Other than the above contact in an attempt to ascertain P.s status, County Counsel, on behalf of the Department, concedes the requisite notice under the ICWA was never given in this case and agrees that the case must be remanded for the purpose of complying with that Act. Even if the "applications" complied with the notice provision, neither of the tribes that received "applications" have yet determined whether P. is of American Indian ancestry, whether to intervene in this case, or whether it has any interest in the case. Nor had the Department notified the Secretary of the Interior. Therefore, the court acted prematurely when it terminated parental rights.
"The juvenile courts failure to secure compliance with the notice provisions of the [ICWA] is prejudicial error." (In re Kahlen W., supra , 233 Cal. App. 3d at p. 1424.) The ICWA notice requirements cannot be waived or substantially complied with. (See In re Marinna J., supra, 90 Cal.App.4th at p. 736, but see In re Pedro N., supra, 35 Cal.App.4th 188.) Therefore, we reverse the order terminating mothers and fathers parental rights to P., and remand the matter to the juvenile court to comply with the ICWA. If no tribe claims P. falls within the ambit of the ICWA, then given our holding in section 1 supra, the juvenile court may reinstate the order terminating parental rights. (See In re Marinna J., supra, at p. 740 [remanding for sole purpose of giving ICWA notice but affirming termination order].)
In his challenge to the juvenile courts section 366.26 ruling, father contends only that the court lacked jurisdiction to proceed at that hearing with respect to P. because it failed to ensure the Department complied with the ICWAs notice requirements. Father correctly notes without compliance with the ICWA, the courts orders may be invalidated. In the interim, however, the court in this case was authorized to "proceed with all dependency hearings, observing the Welfare and Institutions Code timelines while complying with the [Indian Child Welfare] Act and the rules." (Cal.
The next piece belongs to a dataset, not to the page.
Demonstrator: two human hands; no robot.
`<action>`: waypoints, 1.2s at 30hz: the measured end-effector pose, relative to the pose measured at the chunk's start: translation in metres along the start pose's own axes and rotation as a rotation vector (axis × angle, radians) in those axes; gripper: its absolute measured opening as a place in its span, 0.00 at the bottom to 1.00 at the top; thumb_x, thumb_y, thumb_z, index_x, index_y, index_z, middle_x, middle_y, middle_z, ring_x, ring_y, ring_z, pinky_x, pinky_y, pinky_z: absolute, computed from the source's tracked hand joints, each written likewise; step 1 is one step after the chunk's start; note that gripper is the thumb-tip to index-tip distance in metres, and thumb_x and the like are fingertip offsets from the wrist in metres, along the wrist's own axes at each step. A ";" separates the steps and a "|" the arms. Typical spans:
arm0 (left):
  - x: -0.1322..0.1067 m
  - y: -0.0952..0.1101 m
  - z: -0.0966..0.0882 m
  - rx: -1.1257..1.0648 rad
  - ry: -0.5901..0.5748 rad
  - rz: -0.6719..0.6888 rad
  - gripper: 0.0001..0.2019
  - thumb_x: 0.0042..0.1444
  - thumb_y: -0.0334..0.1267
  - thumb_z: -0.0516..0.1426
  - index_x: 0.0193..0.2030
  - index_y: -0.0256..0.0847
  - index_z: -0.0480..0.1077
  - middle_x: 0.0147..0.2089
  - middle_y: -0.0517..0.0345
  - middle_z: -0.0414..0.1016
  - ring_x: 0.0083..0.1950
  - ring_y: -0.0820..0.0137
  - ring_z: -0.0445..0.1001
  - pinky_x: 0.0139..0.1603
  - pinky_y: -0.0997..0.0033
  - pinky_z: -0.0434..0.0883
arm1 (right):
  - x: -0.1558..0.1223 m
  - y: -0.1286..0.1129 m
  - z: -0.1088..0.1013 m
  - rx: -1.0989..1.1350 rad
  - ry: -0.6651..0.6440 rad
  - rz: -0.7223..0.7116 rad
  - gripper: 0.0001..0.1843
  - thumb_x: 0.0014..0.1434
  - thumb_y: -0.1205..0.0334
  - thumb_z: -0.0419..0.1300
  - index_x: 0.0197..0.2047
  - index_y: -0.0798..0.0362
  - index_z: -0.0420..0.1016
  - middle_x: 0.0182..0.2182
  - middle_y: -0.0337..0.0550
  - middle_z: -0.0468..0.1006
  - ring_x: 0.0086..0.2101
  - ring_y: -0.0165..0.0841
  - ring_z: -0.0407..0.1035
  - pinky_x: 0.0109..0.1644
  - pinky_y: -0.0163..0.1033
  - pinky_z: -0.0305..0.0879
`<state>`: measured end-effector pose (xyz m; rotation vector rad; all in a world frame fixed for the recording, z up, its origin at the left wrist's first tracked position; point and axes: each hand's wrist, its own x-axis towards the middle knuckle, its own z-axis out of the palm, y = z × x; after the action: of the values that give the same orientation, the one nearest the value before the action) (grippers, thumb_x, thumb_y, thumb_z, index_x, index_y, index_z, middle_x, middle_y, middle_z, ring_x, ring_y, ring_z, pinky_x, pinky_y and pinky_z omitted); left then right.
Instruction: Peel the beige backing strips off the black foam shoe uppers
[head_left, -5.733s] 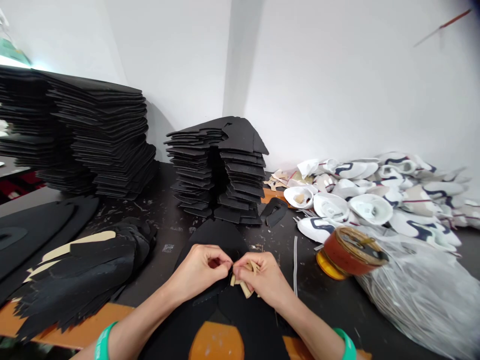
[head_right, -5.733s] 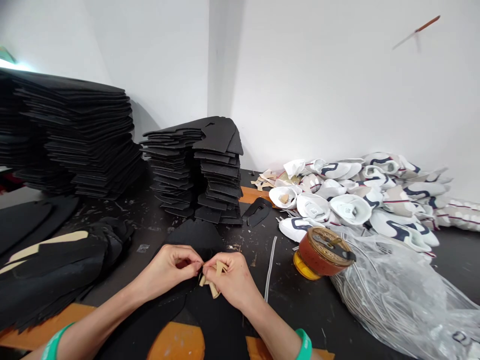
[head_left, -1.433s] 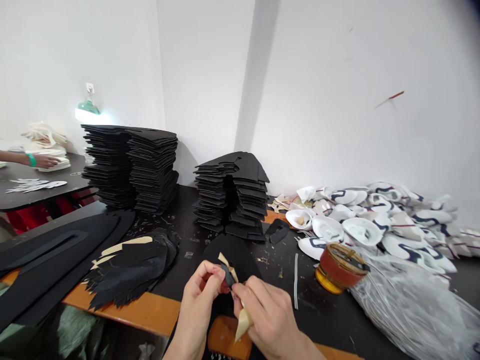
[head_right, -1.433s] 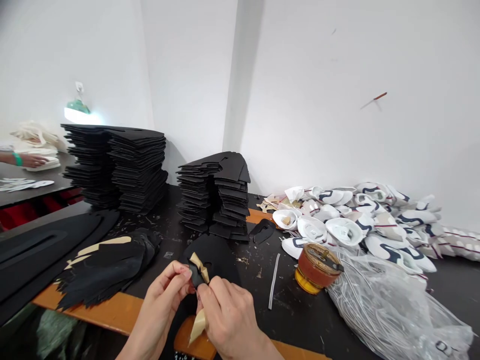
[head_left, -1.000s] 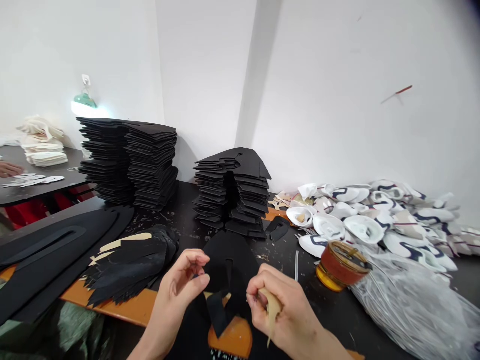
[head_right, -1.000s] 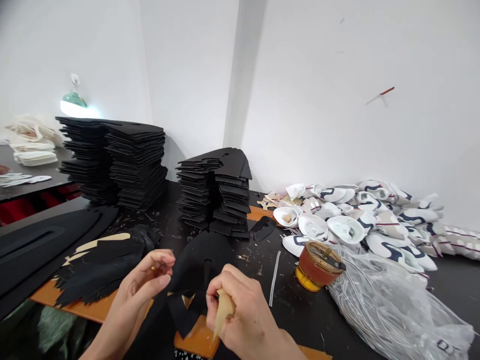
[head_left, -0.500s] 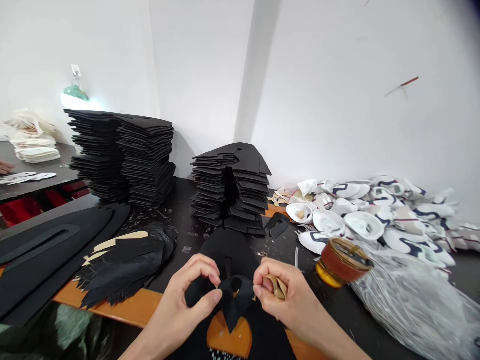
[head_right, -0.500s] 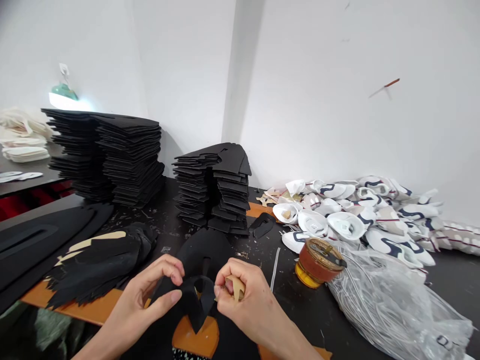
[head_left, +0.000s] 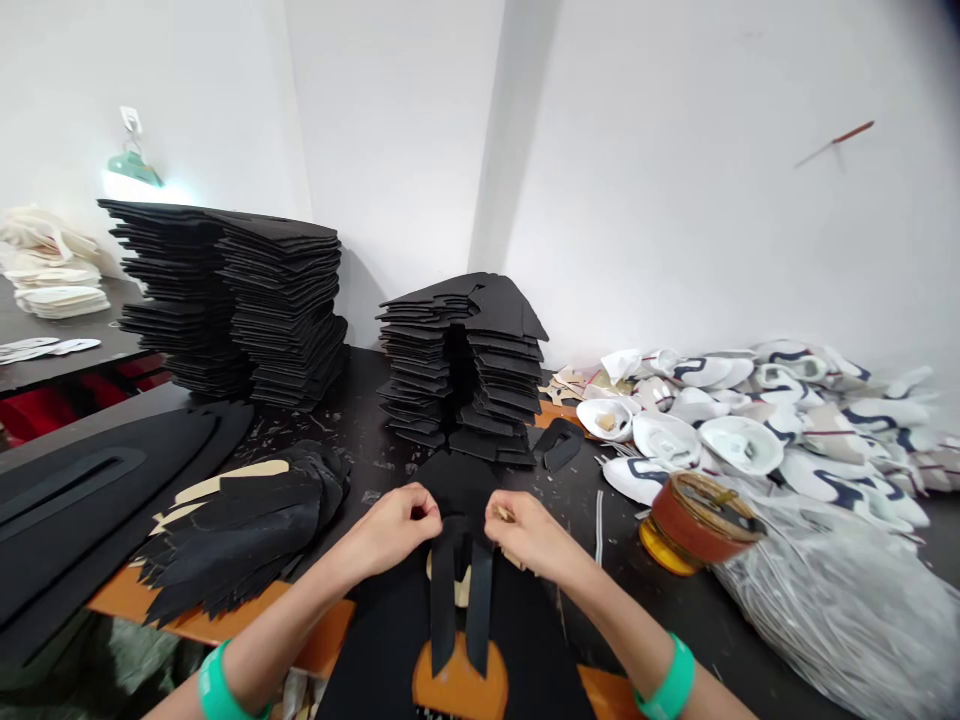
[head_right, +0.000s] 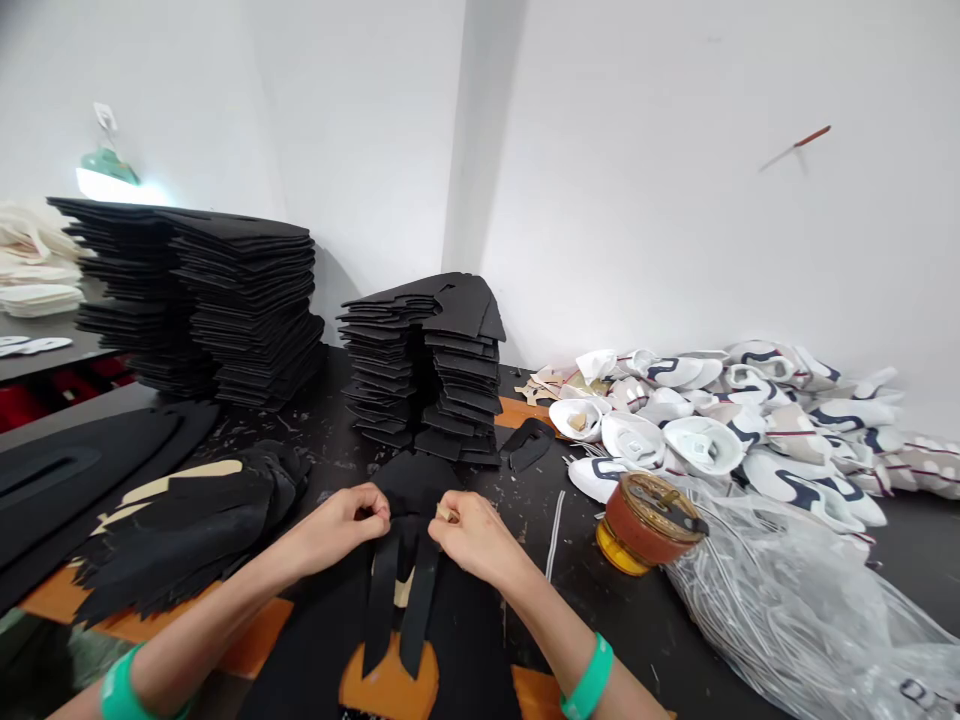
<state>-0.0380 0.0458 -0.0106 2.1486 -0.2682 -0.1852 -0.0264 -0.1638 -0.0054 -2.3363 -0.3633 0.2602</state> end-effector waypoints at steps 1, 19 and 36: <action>0.008 -0.002 0.000 0.066 0.009 -0.015 0.05 0.49 0.36 0.53 0.27 0.38 0.67 0.32 0.61 0.68 0.34 0.73 0.65 0.36 0.74 0.59 | 0.007 0.001 0.002 -0.056 0.033 -0.002 0.04 0.48 0.68 0.52 0.23 0.53 0.62 0.18 0.33 0.61 0.21 0.25 0.56 0.25 0.32 0.46; 0.045 -0.015 -0.004 0.361 0.046 -0.067 0.09 0.51 0.46 0.56 0.28 0.43 0.71 0.39 0.62 0.71 0.33 0.73 0.67 0.34 0.73 0.57 | 0.041 0.014 0.005 -0.219 0.071 0.049 0.07 0.50 0.61 0.59 0.25 0.52 0.65 0.25 0.37 0.72 0.27 0.28 0.62 0.30 0.33 0.48; 0.046 -0.008 -0.002 0.430 0.061 -0.110 0.06 0.50 0.43 0.57 0.28 0.45 0.72 0.41 0.62 0.73 0.39 0.68 0.72 0.36 0.71 0.59 | 0.041 0.010 0.008 -0.384 0.068 0.062 0.04 0.52 0.61 0.59 0.29 0.52 0.71 0.29 0.42 0.76 0.32 0.34 0.69 0.30 0.35 0.46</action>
<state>0.0080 0.0398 -0.0179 2.5932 -0.1644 -0.1322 0.0116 -0.1513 -0.0209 -2.7301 -0.3295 0.1488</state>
Rules of Court, rule 1439(e), italics added.) If, after the proper compliance with the ICWAs notice provisions, P. is determined not to be an Indian child, then the ICWA does not apply and the juvenile court was authorized to proceed at the section 366.26 hearing. The courts ruling under section 366.26 is only invalid if, after proper notice, P. is determined by a tribe or the BIA to be an Indian child and the tribe seeks to invoke its jurisdiction. (25 U.S.C. § 1914.)
DISPOSITION
The orders of the juvenile court terminating the parental rights to P. are reversed and the matter is remanded to the juvenile court with directions to order the Department to provide proper notice under the ICWA to each of the relevant tribes and the BIA. If no tribe indicates the child falls within the meaning of the ICWA, then the court shall reinstate the order terminating parental rights to P.
The order of the juvenile court terminating parental rights to L. is affirmed.
We concur: KLEIN, P. J., and CROSKEY, J.